§ WHAT YOU SHOULD DO: Report the number of lines of the listing below containing the string "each", with nothing added.

((

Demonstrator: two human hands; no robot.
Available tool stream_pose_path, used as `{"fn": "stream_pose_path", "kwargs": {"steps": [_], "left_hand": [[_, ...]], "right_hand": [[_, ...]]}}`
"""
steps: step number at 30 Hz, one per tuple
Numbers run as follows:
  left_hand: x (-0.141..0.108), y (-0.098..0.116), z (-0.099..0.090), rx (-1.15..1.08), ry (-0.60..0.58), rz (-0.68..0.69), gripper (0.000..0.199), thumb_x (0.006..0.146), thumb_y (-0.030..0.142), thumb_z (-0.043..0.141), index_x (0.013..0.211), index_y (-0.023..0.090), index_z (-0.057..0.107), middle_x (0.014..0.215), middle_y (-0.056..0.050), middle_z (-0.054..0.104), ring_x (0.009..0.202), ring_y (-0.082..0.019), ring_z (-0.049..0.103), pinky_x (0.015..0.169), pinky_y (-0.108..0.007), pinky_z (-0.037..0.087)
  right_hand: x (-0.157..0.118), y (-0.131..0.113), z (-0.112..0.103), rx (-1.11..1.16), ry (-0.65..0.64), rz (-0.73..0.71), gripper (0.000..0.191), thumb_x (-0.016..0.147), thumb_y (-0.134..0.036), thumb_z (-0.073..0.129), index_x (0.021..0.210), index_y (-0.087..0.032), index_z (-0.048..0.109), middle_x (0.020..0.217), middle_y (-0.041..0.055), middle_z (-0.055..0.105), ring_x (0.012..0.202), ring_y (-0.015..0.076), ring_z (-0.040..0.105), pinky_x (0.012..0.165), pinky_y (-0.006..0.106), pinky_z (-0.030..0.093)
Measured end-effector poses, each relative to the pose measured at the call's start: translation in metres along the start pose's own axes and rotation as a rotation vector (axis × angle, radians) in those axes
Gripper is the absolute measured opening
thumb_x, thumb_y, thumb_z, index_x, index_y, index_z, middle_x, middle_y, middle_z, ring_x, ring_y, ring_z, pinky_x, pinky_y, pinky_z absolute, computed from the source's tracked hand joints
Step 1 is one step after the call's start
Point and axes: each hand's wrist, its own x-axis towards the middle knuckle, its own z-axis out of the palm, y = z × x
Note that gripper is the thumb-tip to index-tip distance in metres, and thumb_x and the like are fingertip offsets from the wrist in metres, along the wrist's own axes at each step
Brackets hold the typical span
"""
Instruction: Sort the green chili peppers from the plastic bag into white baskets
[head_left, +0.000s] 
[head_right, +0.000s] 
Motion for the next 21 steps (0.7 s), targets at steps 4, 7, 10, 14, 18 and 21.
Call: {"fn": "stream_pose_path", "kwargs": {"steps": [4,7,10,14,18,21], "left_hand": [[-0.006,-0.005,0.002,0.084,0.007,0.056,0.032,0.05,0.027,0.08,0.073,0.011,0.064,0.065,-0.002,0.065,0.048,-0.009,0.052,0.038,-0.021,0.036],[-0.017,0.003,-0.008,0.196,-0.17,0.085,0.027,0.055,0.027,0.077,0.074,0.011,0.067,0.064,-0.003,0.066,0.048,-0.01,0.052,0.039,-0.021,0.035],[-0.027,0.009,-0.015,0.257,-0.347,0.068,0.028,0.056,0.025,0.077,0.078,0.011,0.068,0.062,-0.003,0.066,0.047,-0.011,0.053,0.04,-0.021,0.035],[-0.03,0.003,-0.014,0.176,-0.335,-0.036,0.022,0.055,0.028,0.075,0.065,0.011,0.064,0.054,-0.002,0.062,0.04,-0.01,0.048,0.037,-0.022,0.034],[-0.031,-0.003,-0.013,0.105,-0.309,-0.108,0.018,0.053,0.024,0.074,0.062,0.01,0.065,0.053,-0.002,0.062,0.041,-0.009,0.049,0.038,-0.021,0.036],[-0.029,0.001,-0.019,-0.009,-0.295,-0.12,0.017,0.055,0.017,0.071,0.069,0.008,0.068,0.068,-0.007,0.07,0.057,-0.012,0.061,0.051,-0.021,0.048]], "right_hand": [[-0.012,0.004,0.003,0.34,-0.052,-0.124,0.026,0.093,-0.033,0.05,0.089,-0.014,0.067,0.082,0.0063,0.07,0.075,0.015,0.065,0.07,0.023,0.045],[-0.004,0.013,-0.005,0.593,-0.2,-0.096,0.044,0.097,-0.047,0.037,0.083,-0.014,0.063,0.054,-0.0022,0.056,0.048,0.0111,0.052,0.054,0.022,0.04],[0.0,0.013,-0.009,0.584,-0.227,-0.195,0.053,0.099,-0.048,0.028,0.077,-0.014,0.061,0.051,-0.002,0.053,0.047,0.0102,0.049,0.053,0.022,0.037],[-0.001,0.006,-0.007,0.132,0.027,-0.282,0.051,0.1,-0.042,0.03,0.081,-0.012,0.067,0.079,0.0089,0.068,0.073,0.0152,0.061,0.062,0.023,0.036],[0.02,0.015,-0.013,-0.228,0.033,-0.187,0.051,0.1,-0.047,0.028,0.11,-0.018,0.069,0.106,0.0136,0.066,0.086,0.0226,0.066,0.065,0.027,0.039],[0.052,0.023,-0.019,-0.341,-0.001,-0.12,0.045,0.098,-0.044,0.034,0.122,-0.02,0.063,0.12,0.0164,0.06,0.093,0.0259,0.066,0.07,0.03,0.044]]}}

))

§ COMPLETED TASK: 3